- Occupation: Irish radio personality

= Avril Hoare =

Irish journalist

Avril Hoare is an Irish news presenter and reporter who has appeared on Dublin radio and TV for over 25 years.

Hoare began her a career as a freelance contributor on the radio 2fm's Drivetime show before joining the station as a regular contributor. She has worked in the RTÉ newsroom since 1999. She has also been a presenter of 2fm news, a reporter on RTE Radio 1's News at One, a part of 2fm's The Full Irish team, a presenter on 2fm's Newsbeat and a presenter on RTE Radio 1's This Week. She was working behind the camera in 2020 as a programme editor of the RTE children's news program, news2day.

== Career ==
Hoare worked in commercial radio and local newspapers before beginning her career at RTÉ as a freelance contributor to the 2fm Drivetime show.

Hoare has worked in the RTE Newsroom since 1999. In 2001, she became part of 2fm's The Full Irish team. She was also a stand-in for Gerry Ryan in his absence from Irish radio. In 2003, 2fm created the half-hour programme, Newsbeat, to be presented by Hoare. She was still in the role in 2005 and 2006.

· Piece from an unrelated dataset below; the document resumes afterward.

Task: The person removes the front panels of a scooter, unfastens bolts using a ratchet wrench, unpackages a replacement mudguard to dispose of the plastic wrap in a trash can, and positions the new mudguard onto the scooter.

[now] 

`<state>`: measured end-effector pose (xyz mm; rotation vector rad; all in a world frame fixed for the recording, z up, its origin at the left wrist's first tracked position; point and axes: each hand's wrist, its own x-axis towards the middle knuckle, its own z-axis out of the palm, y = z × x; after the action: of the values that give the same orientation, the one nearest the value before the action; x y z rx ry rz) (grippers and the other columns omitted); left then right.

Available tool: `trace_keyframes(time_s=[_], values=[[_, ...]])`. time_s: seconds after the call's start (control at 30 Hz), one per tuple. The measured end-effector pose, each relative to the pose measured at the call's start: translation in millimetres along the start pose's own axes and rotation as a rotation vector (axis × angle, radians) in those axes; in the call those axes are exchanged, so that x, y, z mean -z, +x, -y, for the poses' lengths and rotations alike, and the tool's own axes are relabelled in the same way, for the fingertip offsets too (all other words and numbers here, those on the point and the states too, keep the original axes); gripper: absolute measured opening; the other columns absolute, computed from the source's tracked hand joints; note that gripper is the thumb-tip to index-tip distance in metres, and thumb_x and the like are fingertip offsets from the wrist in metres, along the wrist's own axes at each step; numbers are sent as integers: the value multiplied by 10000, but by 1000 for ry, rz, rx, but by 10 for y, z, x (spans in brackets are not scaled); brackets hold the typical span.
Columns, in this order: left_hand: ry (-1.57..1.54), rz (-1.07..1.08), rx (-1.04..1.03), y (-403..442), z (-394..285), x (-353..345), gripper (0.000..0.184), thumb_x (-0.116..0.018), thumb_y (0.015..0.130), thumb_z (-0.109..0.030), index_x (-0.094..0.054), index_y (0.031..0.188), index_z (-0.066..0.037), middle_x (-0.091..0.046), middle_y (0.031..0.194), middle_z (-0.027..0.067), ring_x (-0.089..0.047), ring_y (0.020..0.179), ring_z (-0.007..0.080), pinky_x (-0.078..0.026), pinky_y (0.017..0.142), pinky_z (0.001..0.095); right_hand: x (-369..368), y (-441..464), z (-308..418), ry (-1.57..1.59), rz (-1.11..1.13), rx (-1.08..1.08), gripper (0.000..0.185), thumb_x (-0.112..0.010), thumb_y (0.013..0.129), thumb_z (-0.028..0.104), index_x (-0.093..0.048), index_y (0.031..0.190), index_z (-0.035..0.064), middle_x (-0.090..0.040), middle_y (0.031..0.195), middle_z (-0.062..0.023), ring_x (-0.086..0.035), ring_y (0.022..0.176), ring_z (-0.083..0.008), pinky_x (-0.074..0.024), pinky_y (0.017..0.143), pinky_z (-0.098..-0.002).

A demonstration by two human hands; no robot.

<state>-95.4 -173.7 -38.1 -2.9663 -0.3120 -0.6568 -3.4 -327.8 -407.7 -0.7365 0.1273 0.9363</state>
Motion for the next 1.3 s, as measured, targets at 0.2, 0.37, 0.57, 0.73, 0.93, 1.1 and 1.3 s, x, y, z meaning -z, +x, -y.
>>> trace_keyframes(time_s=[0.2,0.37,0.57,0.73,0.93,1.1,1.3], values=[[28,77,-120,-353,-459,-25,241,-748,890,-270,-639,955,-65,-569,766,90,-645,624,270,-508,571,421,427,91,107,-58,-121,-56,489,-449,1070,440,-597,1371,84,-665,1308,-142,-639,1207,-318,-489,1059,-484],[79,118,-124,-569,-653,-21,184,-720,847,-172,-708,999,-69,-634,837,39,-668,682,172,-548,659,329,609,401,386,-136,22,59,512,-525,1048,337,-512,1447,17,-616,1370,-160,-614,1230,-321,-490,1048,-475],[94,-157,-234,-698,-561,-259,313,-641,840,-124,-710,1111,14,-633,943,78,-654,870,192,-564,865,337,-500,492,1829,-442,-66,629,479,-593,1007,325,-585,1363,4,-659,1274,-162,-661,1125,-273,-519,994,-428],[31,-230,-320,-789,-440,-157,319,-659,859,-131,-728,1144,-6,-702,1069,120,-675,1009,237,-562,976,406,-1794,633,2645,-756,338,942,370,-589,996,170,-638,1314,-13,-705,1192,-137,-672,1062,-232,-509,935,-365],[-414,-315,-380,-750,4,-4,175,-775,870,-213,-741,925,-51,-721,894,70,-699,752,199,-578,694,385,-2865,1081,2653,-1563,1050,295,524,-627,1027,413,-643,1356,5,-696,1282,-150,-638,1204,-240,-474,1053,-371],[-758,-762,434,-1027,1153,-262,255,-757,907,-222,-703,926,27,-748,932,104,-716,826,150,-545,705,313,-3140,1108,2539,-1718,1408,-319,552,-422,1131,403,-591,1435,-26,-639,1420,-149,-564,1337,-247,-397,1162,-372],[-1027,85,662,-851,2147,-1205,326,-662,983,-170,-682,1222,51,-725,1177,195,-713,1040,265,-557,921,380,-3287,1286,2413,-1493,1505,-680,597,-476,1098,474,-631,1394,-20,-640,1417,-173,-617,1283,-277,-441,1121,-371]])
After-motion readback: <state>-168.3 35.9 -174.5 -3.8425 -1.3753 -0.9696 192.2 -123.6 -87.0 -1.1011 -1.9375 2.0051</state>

In September 2006, following a shake-up at the network, she was scheduled to present the program "Here Comes the Weekend". On 13 January 2007, the Irish Independent reported that her show had been axed but three days later it reported that she would "continue to present her popular Friday evening show" following another shakeup at the network. In 2007, Hoare was one of a number of Irish journalists and broadcasters to judge the "3 Student Media Awards".

In 2011, she was working in RTE Radio 1's "This Week" as a reporter/presenter when she interviewed producer Butch Vig on the 20th anniversary of Nirvana's Nevermind.

As of 2020, Hoare and Anne-Marie Smyth were programme editors of RTE children's news program, news2day.

== Personal life ==
Hoare is a native of the Dublin suburb of Coolock.

About 1999, Hoare bought a house in Dublin's North Strand that she dubbed her Coronation Street house. In 2000, she took part in a challenge to hike 200 km across the Czech Republic with Scouting Ireland.